WHAT YOU SHOULD DO → Set down exactly the lines below, starting at the one that contains "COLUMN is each" and ending at the one that contains "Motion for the", with both of those lines included and nothing else.

DATASET EXTRACT →
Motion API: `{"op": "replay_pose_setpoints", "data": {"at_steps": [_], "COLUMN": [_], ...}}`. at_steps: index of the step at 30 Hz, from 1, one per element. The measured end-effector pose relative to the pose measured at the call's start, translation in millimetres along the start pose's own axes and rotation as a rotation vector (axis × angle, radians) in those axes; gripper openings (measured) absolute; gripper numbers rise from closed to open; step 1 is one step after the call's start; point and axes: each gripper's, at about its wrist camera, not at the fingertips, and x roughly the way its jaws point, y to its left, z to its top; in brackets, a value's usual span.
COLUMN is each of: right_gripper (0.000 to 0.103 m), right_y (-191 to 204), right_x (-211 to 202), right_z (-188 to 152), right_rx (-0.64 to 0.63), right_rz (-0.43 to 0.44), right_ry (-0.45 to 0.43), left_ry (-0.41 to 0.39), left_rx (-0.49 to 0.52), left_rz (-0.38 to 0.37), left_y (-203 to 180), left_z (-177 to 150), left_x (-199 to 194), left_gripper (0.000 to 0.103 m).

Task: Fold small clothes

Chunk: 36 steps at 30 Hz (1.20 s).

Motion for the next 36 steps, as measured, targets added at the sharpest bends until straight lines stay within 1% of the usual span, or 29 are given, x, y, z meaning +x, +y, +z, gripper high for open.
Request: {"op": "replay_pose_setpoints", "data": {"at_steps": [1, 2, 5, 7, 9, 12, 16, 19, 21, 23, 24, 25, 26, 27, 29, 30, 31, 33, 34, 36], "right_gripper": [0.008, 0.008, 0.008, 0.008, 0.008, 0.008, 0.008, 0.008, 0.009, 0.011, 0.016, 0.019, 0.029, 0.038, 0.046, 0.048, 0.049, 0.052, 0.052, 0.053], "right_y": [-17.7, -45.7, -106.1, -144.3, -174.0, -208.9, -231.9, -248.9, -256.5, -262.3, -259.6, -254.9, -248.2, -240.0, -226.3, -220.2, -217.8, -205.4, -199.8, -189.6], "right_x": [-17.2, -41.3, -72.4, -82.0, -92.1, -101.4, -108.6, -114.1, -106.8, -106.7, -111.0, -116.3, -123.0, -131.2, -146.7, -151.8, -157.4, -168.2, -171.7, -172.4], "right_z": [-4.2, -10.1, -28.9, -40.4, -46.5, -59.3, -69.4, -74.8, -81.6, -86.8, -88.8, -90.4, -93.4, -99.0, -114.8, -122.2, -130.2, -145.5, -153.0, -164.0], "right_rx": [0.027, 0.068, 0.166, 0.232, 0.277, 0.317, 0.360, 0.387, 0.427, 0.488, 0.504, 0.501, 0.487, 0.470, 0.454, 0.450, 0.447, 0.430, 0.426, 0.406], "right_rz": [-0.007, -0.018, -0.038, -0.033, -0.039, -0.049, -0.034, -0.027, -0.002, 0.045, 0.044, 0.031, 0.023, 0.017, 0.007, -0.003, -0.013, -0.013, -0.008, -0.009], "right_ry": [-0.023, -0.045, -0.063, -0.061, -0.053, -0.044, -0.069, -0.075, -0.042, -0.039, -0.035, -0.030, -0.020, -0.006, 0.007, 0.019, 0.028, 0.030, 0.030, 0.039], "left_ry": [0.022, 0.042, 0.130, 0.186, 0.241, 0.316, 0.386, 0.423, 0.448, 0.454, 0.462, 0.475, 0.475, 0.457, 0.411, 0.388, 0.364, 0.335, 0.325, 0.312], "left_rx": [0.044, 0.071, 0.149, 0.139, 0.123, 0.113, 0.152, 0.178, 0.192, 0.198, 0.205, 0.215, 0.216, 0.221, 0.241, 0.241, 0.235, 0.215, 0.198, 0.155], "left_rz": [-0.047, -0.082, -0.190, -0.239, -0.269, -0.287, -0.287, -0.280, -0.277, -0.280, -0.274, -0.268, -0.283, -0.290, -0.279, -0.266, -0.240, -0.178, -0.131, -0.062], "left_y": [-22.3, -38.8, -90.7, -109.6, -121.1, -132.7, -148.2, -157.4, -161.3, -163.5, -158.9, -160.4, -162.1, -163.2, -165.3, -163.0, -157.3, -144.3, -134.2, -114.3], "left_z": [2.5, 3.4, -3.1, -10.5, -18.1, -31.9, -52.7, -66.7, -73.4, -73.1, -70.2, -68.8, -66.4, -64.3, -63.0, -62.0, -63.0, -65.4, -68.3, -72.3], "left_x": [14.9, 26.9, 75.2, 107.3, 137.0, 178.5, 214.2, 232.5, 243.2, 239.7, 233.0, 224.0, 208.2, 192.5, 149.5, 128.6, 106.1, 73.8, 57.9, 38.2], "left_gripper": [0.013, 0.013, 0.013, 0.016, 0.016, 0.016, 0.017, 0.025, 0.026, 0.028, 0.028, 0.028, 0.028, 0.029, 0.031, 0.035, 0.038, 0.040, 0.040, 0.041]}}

EXERCISE OUTPUT →
COLUMN is each of: right_gripper (0.000 to 0.103 m), right_y (-191 to 204), right_x (-211 to 202), right_z (-188 to 152), right_rx (-0.64 to 0.63), right_rz (-0.43 to 0.44), right_ry (-0.45 to 0.43), left_ry (-0.41 to 0.39), left_rx (-0.49 to 0.52), left_rz (-0.38 to 0.37), left_y (-203 to 180), left_z (-177 to 150), left_x (-199 to 194), left_gripper (0.000 to 0.103 m).

Task: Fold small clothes

Chunk: 36 steps at 30 Hz (1.20 s).

Motion for the next 36 steps, as measured, targets added at the sharpest bends until straight lines stay within 1% of the usual span, or 29 are given, x, y, z meaning +x, +y, +z, gripper high for open.

The answer requires no additions.